__WORK REQUEST__:
Beginning with the line where "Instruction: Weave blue" appears, retype every remaining line of the data below, both the first and last included.

__DATA SECTION__:

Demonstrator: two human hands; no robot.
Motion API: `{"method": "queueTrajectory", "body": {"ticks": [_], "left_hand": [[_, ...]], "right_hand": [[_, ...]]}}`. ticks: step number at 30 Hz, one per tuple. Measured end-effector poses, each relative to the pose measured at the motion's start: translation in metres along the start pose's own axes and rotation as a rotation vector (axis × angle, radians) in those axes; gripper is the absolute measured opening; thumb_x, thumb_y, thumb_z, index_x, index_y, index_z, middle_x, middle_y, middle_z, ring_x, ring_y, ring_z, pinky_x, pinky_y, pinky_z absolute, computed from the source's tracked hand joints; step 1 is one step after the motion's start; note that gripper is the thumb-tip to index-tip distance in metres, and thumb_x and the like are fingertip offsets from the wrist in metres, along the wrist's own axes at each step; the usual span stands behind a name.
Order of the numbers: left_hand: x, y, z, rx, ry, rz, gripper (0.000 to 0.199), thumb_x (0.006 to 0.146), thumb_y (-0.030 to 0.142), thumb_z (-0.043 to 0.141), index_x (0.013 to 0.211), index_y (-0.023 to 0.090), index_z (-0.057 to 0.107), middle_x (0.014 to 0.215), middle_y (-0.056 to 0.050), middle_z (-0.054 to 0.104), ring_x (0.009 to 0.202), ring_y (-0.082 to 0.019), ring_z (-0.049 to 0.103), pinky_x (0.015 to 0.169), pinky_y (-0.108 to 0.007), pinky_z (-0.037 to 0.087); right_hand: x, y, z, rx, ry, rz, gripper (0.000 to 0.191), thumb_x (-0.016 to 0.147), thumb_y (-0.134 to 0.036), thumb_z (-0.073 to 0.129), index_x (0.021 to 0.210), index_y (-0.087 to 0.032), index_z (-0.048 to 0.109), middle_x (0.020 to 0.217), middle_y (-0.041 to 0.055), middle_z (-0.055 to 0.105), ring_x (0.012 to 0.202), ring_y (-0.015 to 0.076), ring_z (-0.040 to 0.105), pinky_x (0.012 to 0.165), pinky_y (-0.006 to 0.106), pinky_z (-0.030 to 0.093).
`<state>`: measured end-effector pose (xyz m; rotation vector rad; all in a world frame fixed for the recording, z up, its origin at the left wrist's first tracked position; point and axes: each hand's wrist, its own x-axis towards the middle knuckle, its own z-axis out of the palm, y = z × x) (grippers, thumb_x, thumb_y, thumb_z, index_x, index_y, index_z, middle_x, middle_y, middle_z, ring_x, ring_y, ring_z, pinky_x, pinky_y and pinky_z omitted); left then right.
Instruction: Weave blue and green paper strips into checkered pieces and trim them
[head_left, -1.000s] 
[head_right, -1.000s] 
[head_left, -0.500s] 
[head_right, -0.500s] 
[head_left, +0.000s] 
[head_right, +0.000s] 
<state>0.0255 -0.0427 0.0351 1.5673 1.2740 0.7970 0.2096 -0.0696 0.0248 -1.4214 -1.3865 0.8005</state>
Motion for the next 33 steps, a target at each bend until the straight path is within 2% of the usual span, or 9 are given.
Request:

__YOUR SOLUTION__:
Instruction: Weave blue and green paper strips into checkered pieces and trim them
[head_left, -1.000s] 
[head_right, -1.000s] 
[head_left, -0.500s] 
[head_right, -0.500s] 
[head_left, +0.000s] 
[head_right, +0.000s] 
<state>0.0255 -0.0427 0.0351 1.5673 1.2740 0.7970 0.2096 -0.0696 0.0248 -1.4214 -1.3865 0.8005</state>
Motion for the next 33 steps, a target at each bend until the straight path is within 2% of the usual span, or 9 are given.
Request:

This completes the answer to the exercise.